*TASK TO CARRY OUT*: Both the line with "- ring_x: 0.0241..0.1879" and the line with "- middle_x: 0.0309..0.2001" in the records below must appear in the output, along with every line between them, exactly and with nothing added.

### WORKING DATA ###

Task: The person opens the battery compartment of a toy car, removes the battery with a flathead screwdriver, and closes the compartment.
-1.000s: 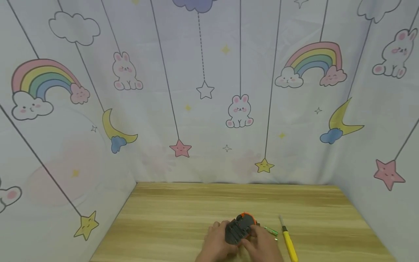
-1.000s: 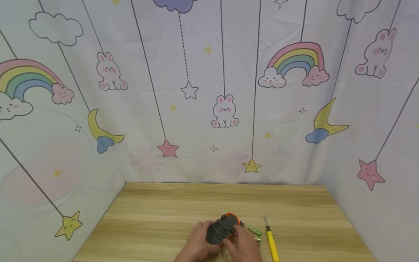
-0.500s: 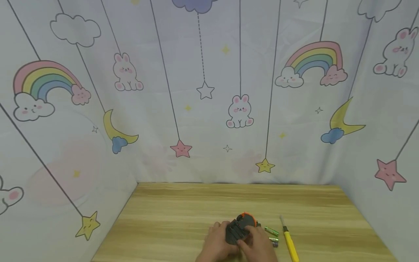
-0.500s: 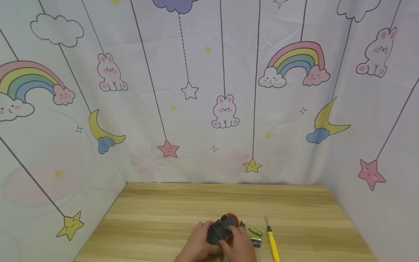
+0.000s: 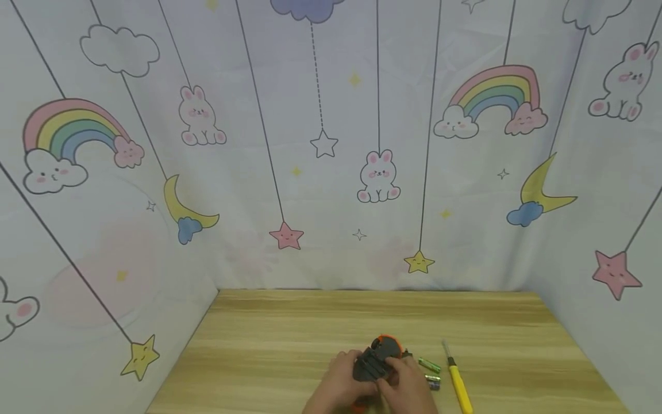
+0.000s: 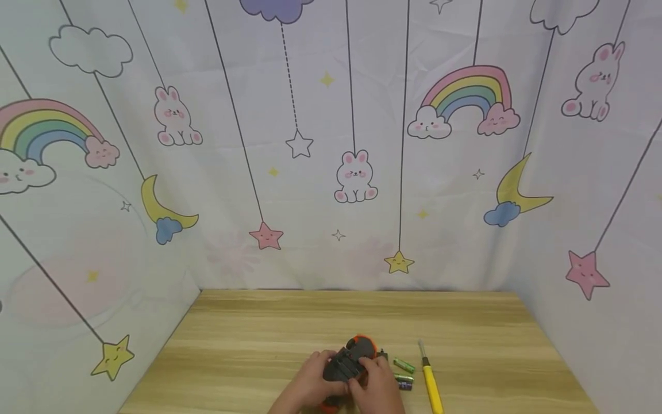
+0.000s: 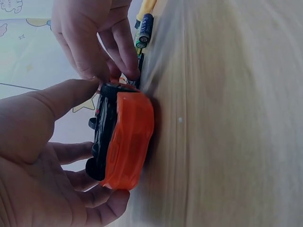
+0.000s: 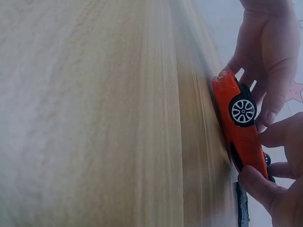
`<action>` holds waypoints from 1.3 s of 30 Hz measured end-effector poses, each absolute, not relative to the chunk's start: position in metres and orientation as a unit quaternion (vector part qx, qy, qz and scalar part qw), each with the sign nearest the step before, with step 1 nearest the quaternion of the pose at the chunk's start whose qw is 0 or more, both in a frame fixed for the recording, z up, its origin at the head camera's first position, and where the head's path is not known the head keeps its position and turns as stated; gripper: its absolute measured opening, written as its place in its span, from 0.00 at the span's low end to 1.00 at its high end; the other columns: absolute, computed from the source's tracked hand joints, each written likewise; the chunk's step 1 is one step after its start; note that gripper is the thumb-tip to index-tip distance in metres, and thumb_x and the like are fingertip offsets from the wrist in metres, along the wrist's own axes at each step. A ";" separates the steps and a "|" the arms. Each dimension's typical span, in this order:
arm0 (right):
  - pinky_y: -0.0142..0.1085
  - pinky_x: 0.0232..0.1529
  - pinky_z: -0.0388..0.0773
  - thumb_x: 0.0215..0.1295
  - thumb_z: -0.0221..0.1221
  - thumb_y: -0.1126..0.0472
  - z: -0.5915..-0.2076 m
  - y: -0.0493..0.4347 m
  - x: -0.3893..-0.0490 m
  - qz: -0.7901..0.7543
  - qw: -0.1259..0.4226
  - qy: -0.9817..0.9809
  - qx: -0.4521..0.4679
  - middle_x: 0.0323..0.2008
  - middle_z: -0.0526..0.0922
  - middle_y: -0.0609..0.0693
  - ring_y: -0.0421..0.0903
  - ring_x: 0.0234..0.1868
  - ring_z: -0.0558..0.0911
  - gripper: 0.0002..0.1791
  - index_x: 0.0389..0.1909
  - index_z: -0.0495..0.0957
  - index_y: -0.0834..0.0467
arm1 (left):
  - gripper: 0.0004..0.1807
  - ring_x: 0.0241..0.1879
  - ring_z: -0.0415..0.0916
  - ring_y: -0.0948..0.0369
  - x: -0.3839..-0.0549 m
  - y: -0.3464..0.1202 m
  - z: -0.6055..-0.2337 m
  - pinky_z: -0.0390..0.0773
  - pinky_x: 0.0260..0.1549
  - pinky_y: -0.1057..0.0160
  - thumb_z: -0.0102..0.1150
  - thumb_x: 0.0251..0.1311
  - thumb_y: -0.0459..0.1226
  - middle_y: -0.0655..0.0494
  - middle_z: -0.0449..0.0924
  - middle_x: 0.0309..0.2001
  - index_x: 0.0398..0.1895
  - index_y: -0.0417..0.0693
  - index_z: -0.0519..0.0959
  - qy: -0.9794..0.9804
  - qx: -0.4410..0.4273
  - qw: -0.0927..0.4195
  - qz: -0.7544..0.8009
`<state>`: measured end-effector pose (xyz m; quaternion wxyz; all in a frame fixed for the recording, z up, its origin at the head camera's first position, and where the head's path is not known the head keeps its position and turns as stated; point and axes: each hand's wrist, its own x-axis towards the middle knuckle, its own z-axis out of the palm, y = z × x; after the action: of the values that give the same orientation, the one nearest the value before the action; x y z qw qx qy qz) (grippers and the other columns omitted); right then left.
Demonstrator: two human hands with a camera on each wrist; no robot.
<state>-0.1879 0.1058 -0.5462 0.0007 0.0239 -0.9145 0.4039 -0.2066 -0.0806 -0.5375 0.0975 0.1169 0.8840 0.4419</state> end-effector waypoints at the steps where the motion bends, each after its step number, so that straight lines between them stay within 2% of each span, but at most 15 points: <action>1: 0.37 0.34 0.77 0.59 0.70 0.55 -0.546 0.105 -0.188 0.405 -0.002 -0.914 0.021 0.39 0.75 0.52 0.42 0.35 0.77 0.26 0.54 0.82 0.66 | 0.36 0.47 0.73 0.53 -0.207 -0.082 -0.537 0.77 0.48 0.44 0.77 0.50 0.47 0.48 0.77 0.48 0.61 0.39 0.77 0.880 0.117 0.099 0.449; 5: 0.40 0.35 0.79 0.59 0.68 0.58 -0.546 0.104 -0.191 0.410 -0.014 -0.912 0.005 0.43 0.76 0.54 0.43 0.37 0.79 0.25 0.56 0.81 0.66 | 0.27 0.47 0.80 0.49 -0.209 -0.085 -0.537 0.80 0.47 0.42 0.71 0.59 0.42 0.46 0.81 0.48 0.58 0.38 0.79 0.873 0.117 0.097 0.463; 11: 0.42 0.37 0.81 0.58 0.67 0.61 -0.546 0.102 -0.192 0.418 -0.023 -0.908 -0.009 0.47 0.77 0.56 0.45 0.39 0.80 0.25 0.57 0.81 0.66 | 0.19 0.37 0.79 0.56 -0.208 -0.085 -0.537 0.81 0.39 0.47 0.64 0.64 0.36 0.53 0.83 0.36 0.57 0.38 0.79 0.868 0.089 0.106 0.476; 16: 0.43 0.39 0.81 0.59 0.64 0.64 -0.544 0.101 -0.193 0.428 -0.037 -0.903 -0.012 0.49 0.77 0.56 0.46 0.40 0.80 0.24 0.57 0.81 0.66 | 0.21 0.33 0.79 0.56 -0.207 -0.086 -0.535 0.82 0.35 0.51 0.67 0.58 0.33 0.53 0.82 0.32 0.56 0.37 0.80 0.863 0.076 0.113 0.487; 21: 0.43 0.39 0.81 0.58 0.63 0.66 -0.544 0.101 -0.195 0.439 -0.043 -0.897 -0.011 0.50 0.78 0.56 0.46 0.41 0.81 0.24 0.58 0.80 0.67 | 0.24 0.32 0.80 0.56 -0.207 -0.089 -0.534 0.82 0.36 0.50 0.72 0.52 0.31 0.53 0.82 0.31 0.54 0.37 0.79 0.855 0.072 0.123 0.499; 27: 0.44 0.39 0.82 0.57 0.63 0.67 -0.547 0.102 -0.194 0.448 -0.023 -0.894 0.012 0.52 0.79 0.59 0.47 0.42 0.82 0.24 0.57 0.80 0.68 | 0.22 0.31 0.80 0.56 -0.207 -0.090 -0.536 0.80 0.34 0.52 0.74 0.52 0.30 0.53 0.82 0.31 0.50 0.40 0.77 0.843 0.073 0.130 0.517; 30: 0.45 0.40 0.83 0.60 0.66 0.63 -0.548 0.103 -0.194 0.454 -0.016 -0.890 0.031 0.53 0.79 0.60 0.48 0.43 0.83 0.24 0.57 0.80 0.69 | 0.22 0.31 0.80 0.56 -0.205 -0.090 -0.537 0.80 0.34 0.51 0.73 0.52 0.30 0.53 0.82 0.31 0.50 0.39 0.76 0.841 0.074 0.128 0.520; 35: 0.43 0.43 0.85 0.59 0.73 0.55 -0.548 0.108 -0.195 0.480 -0.039 -0.873 0.077 0.56 0.76 0.67 0.52 0.46 0.85 0.36 0.61 0.75 0.74 | 0.23 0.32 0.80 0.55 -0.204 -0.090 -0.538 0.80 0.36 0.49 0.74 0.52 0.31 0.52 0.82 0.32 0.50 0.38 0.75 0.843 0.069 0.121 0.520; 39: 0.37 0.42 0.85 0.58 0.74 0.56 -0.548 0.111 -0.198 0.501 -0.069 -0.857 0.097 0.59 0.72 0.72 0.53 0.48 0.85 0.41 0.65 0.70 0.77 | 0.26 0.33 0.81 0.56 -0.205 -0.089 -0.537 0.81 0.38 0.48 0.75 0.51 0.31 0.52 0.83 0.32 0.53 0.39 0.74 0.841 0.061 0.123 0.523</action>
<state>-0.1980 0.1108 -0.5476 -0.0690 0.0967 -0.8575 0.5007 -0.2048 -0.0894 -0.5375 0.1227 0.0615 0.8410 0.5234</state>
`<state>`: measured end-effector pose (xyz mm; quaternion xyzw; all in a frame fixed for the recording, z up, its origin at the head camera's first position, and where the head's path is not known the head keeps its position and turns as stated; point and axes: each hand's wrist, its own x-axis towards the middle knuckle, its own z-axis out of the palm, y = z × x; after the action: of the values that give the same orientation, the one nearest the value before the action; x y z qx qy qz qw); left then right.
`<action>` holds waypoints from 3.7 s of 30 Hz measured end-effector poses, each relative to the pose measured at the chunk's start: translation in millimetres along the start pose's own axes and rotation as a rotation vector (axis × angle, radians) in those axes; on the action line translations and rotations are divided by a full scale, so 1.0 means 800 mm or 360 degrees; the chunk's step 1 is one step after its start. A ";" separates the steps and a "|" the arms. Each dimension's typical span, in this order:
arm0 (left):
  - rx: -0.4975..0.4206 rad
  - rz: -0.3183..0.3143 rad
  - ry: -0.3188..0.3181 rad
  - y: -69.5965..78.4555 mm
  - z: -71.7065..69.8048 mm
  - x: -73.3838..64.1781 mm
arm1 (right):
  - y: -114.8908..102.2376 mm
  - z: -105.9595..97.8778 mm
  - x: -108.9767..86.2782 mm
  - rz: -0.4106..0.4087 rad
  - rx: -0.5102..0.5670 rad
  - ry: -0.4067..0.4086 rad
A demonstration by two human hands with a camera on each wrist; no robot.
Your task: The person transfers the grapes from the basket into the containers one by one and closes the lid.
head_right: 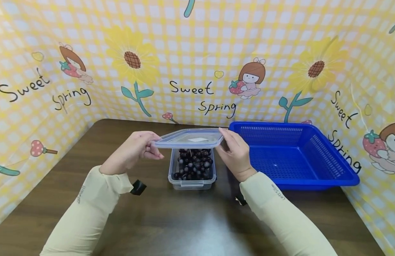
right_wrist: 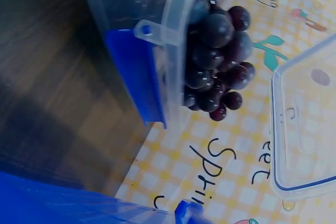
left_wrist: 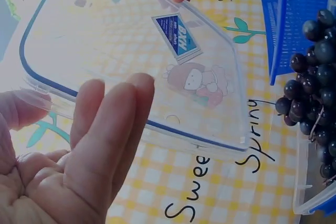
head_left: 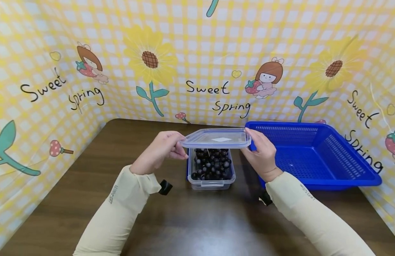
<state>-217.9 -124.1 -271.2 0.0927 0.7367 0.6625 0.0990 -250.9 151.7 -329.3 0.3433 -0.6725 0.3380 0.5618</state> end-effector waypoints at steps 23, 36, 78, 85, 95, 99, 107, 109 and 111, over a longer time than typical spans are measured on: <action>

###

*ANSWER TO THIS EXERCISE*:
  - ring_x: 0.0241..0.1879
  - ring_z: -0.0415..0.0916
  - ring_y: -0.0948..0.0369
  - x: -0.3839..-0.0549 m
  - y: -0.3464..0.1202 m
  - z: -0.6055..-0.2337 m
  - pinky_z: -0.0390..0.0773
  - pinky_x: 0.0260..0.1549
  - pinky_y: -0.1057..0.0160
  - thumb_z: -0.0102..0.1150
  - thumb_x: 0.0251..0.1311
  - thumb_y: -0.0459..0.1226
  - middle_y: -0.0655..0.0494
  - middle_z: -0.0449..0.0924
  - middle_x: 0.0309..0.2001

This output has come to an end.